§ **What you have to do**: Copy the final lines exactly, starting at the one that contains "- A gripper" and ending with the last line of the listing below. Pictures are not part of the copy.

-=-=-

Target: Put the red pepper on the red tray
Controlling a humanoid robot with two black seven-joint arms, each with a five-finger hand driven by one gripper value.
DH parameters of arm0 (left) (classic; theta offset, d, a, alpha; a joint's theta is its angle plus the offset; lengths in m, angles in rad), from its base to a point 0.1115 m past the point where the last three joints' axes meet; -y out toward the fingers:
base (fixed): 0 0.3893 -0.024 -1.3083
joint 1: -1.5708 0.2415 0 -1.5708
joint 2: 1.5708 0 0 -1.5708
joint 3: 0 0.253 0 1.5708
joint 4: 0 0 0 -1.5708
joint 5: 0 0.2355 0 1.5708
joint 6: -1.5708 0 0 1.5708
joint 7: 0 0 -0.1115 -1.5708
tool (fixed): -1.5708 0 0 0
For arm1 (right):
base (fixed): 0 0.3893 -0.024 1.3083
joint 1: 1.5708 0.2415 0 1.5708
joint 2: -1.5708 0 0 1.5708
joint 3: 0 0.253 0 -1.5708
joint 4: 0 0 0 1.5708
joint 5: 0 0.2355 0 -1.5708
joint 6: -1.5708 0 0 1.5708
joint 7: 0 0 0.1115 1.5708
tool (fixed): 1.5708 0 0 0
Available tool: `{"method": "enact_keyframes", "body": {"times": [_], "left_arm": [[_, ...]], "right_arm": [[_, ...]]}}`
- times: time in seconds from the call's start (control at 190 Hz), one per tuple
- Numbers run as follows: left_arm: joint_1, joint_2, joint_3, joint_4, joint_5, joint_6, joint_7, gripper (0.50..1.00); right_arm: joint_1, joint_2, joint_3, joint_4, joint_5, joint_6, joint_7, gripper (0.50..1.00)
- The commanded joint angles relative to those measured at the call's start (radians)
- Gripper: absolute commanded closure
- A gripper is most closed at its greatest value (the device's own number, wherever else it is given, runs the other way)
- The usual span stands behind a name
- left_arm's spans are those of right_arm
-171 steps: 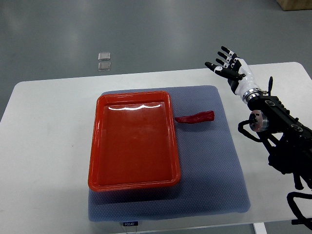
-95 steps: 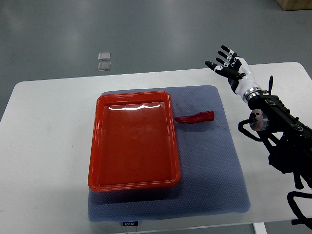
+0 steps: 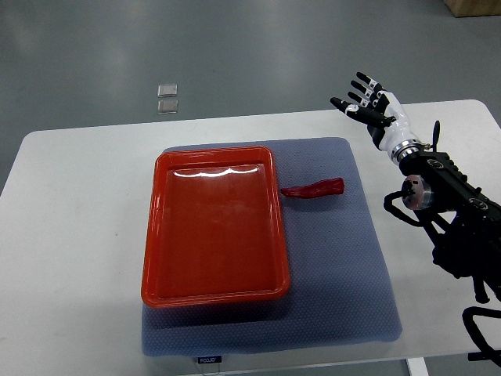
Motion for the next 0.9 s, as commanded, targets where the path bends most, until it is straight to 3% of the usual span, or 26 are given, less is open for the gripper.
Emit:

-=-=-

§ **Exercise response**:
- A gripper is most closed at its greatest value (the device's own number, wherever else it is given, runs the other way)
- The usual span stands behind a name
- left_arm's spans are those of right_arm
-171 steps: 
-95 steps: 
+0 steps: 
Motion for the next 0.9 s, as commanded, targets where the path bends most, until it is straight to 3% of the usual span, or 26 are given, less is open for the gripper.
Emit:

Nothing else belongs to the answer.